**Task to carry out:** With pictures omitted, the line containing "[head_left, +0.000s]" and all later lines of the records below are to be restated word for word.

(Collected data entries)
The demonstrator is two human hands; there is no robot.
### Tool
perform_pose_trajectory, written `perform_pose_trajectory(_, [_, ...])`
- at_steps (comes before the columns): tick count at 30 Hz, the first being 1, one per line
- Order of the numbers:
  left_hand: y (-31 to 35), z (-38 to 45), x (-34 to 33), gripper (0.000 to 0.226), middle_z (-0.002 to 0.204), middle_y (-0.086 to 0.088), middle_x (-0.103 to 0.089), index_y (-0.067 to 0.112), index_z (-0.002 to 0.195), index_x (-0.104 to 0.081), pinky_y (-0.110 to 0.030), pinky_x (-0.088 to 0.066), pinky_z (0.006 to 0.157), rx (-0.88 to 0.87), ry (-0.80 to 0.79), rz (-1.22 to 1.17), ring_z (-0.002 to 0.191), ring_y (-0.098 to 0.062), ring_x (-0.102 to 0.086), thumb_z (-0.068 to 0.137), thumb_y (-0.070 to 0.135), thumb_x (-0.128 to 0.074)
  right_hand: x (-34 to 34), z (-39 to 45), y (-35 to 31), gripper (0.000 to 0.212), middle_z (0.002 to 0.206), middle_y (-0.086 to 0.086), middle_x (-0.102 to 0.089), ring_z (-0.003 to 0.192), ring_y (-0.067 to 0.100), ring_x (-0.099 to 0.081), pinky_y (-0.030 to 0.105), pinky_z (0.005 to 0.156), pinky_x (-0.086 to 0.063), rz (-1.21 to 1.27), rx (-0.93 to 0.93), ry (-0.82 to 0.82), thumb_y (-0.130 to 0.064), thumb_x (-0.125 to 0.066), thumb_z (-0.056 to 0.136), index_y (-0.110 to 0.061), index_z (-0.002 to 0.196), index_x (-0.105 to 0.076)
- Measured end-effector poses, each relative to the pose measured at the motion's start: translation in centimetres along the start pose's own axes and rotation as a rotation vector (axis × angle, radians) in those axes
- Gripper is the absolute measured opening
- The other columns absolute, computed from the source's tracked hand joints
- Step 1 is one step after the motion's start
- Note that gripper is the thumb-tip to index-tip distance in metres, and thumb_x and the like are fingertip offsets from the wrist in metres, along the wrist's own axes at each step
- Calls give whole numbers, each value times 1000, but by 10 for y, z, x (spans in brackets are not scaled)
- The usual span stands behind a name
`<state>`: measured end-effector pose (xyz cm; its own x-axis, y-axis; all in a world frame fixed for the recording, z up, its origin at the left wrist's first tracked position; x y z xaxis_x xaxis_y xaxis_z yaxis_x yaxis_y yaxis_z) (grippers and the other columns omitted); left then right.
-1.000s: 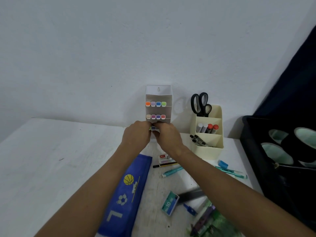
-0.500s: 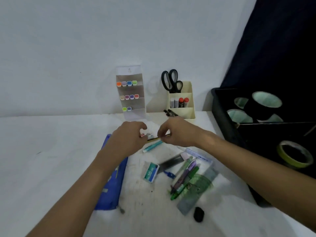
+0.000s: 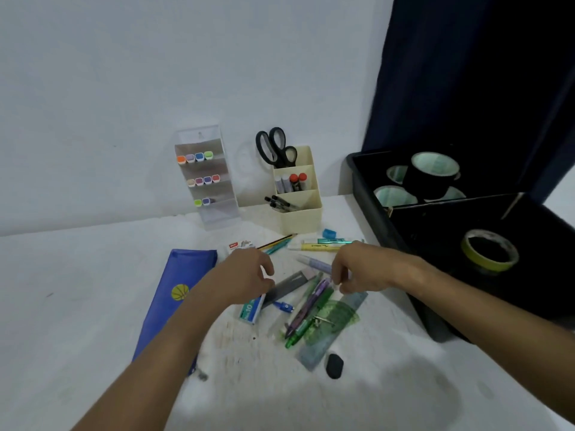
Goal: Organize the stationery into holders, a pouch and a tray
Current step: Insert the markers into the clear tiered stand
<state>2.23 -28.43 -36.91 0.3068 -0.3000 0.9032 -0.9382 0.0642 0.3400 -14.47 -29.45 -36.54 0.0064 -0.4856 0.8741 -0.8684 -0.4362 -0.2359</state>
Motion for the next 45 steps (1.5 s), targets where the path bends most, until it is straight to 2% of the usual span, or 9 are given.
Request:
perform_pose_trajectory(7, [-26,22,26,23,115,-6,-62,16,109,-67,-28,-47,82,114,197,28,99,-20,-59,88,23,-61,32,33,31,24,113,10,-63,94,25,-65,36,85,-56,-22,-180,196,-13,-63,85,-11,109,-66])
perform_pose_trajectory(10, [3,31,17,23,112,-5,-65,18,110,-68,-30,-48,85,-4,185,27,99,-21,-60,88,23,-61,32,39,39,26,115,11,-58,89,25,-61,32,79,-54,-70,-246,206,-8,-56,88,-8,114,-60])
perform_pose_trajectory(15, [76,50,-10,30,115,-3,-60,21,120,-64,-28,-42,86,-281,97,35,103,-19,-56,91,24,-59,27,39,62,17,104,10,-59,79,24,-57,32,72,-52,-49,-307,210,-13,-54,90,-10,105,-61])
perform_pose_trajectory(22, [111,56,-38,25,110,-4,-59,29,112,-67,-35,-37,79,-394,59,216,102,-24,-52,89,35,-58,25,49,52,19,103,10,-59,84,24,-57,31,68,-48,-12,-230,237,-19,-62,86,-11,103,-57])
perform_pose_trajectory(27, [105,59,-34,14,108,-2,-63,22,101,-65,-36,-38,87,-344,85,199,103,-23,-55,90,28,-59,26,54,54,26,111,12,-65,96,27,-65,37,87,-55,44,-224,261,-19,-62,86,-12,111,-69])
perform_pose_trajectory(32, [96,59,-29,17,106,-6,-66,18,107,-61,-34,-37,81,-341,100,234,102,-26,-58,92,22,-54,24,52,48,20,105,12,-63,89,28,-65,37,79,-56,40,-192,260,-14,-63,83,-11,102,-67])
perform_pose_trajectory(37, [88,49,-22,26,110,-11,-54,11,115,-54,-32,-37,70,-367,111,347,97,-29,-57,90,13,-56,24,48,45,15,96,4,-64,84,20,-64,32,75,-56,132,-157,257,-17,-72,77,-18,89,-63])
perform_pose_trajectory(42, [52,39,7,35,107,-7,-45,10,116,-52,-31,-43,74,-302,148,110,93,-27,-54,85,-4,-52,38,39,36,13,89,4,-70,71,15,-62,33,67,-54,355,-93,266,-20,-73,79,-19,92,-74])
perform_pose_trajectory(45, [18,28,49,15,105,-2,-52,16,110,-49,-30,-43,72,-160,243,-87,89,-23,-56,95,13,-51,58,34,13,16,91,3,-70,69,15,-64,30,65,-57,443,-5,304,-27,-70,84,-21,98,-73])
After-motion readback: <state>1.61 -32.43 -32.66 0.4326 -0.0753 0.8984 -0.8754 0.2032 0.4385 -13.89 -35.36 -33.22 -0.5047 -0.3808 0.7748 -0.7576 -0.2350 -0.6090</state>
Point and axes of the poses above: each hand's wrist, its own z-axis towards the middle knuckle, its own x-axis out of the back of the hand, y = z × x, the point moved 10 cm from there along z, towards the middle knuckle
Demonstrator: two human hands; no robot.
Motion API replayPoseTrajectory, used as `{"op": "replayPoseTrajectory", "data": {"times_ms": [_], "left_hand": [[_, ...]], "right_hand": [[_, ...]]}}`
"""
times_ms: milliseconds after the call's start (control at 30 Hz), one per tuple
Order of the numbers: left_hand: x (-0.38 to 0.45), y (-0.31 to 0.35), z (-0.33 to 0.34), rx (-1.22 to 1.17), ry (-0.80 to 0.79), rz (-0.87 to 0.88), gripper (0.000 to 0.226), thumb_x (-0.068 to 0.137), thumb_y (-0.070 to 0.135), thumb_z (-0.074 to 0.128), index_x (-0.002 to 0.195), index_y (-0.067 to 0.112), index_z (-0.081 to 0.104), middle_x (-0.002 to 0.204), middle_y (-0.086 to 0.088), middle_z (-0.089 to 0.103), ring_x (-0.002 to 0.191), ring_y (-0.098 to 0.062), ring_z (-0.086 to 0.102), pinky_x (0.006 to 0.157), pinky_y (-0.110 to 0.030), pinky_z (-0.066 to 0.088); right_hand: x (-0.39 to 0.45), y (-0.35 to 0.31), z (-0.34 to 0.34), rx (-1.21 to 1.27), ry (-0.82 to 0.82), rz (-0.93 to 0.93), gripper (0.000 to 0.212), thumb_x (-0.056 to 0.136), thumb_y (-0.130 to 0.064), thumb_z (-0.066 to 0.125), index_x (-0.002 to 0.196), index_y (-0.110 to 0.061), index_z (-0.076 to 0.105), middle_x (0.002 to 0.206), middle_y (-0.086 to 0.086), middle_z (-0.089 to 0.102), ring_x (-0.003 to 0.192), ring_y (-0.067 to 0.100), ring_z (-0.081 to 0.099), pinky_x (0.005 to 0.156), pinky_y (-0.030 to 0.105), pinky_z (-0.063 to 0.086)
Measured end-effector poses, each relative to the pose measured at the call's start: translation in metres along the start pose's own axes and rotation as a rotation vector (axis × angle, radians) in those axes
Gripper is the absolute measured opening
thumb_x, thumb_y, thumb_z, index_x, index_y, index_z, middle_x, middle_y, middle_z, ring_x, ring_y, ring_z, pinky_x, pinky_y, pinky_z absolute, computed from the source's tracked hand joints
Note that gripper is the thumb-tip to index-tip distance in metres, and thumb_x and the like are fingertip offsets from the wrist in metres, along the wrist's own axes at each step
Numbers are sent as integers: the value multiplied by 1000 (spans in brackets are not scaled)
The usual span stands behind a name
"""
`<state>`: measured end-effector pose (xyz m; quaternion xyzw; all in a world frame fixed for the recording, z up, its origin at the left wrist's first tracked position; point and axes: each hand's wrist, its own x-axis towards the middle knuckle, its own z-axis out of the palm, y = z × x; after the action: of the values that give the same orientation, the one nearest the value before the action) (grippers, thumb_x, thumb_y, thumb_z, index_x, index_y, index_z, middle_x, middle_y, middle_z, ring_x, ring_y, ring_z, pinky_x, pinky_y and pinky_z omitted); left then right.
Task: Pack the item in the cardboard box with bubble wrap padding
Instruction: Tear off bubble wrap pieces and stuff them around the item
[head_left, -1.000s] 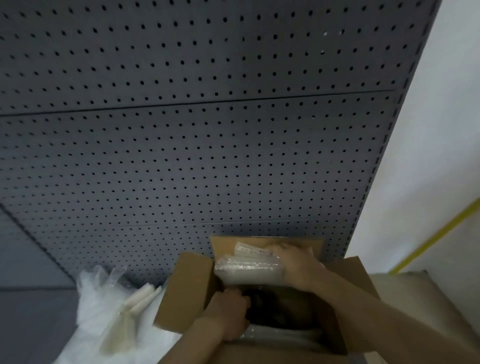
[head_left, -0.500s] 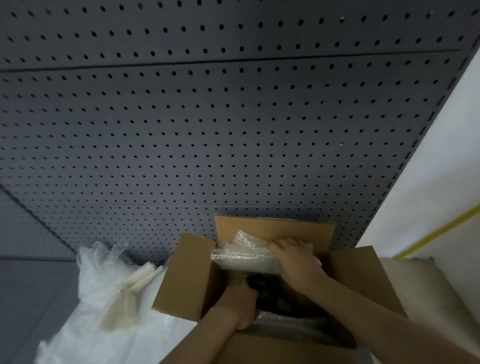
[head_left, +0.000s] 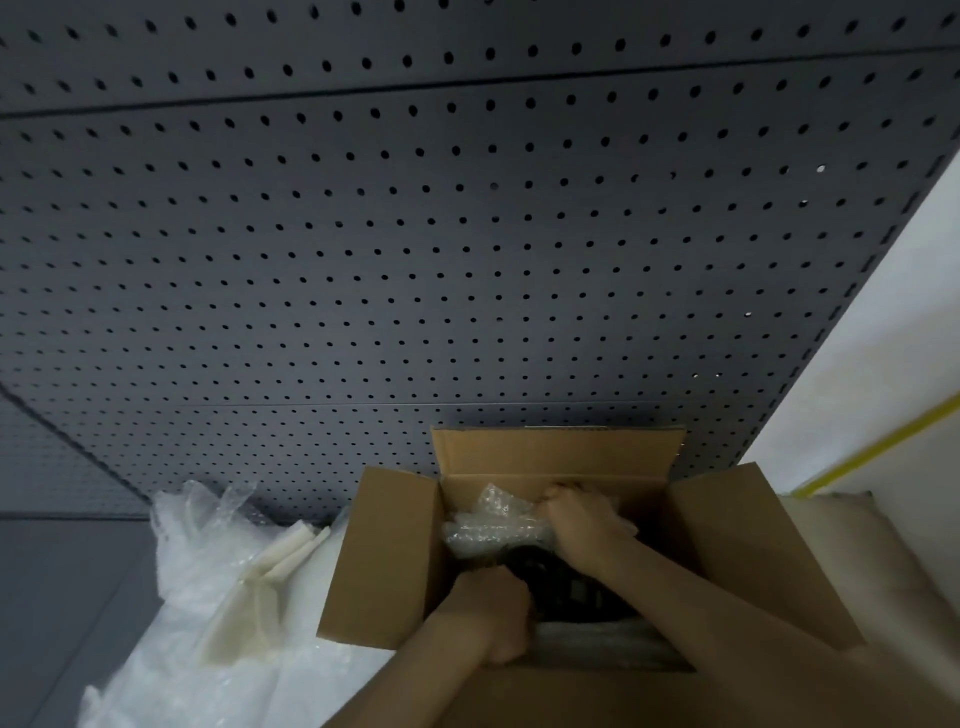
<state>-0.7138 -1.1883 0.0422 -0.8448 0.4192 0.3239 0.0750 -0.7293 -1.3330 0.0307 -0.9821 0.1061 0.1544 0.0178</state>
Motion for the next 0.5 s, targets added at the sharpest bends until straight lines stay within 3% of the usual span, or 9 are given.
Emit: {"op": "replayPoseTrajectory", "data": {"times_ms": [100,167,233,367,500], "left_hand": [[3,-7,-12,134,218,-5,38,98,30,44,128,9,57,133,-16,55,119,-32,53,99,-42,46],[9,-13,-18,148,325,-16,47,99,31,44,141,12,42,148,-16,38,130,-34,43,108,-44,38],[16,-19,-21,108,328,-30,56,99,35,43,149,15,29,156,-15,24,135,-34,38,111,-43,34],[29,-19,-18,66,236,-56,64,99,41,41,153,15,19,158,-14,23,138,-37,34,114,-45,31],[39,-14,-19,-117,204,-47,59,97,42,46,148,15,32,153,-11,34,138,-32,36,111,-40,31]], "right_hand": [[-7,8,4,-24,94,-63,51,85,-8,56,134,-21,52,136,2,49,126,27,40,107,40,34],[-15,11,6,42,133,-11,52,85,-7,57,135,-19,50,137,4,45,125,28,41,106,42,37],[-21,12,8,124,117,32,47,87,-11,53,133,-18,50,135,6,49,121,29,45,103,43,40],[-23,13,12,240,74,42,39,93,-26,44,129,-16,54,131,9,57,120,27,51,101,42,44],[-12,11,18,237,32,134,30,93,-30,41,103,-13,63,109,13,67,101,30,61,89,44,52]]}}
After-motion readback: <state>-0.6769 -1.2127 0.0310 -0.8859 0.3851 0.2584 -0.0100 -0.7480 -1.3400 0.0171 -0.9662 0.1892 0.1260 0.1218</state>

**Answer section:**
[head_left, +0.000s] 
<state>-0.7138 -1.1883 0.0422 -0.8448 0.4192 0.3239 0.0750 -0.7293 -1.3330 0.0307 -0.9821 0.1061 0.1544 0.0178</state>
Motion for the next 0.5 s, targets added at the sharpest bends until straight lines stay within 3% of the usual span, or 9 are given.
Emit: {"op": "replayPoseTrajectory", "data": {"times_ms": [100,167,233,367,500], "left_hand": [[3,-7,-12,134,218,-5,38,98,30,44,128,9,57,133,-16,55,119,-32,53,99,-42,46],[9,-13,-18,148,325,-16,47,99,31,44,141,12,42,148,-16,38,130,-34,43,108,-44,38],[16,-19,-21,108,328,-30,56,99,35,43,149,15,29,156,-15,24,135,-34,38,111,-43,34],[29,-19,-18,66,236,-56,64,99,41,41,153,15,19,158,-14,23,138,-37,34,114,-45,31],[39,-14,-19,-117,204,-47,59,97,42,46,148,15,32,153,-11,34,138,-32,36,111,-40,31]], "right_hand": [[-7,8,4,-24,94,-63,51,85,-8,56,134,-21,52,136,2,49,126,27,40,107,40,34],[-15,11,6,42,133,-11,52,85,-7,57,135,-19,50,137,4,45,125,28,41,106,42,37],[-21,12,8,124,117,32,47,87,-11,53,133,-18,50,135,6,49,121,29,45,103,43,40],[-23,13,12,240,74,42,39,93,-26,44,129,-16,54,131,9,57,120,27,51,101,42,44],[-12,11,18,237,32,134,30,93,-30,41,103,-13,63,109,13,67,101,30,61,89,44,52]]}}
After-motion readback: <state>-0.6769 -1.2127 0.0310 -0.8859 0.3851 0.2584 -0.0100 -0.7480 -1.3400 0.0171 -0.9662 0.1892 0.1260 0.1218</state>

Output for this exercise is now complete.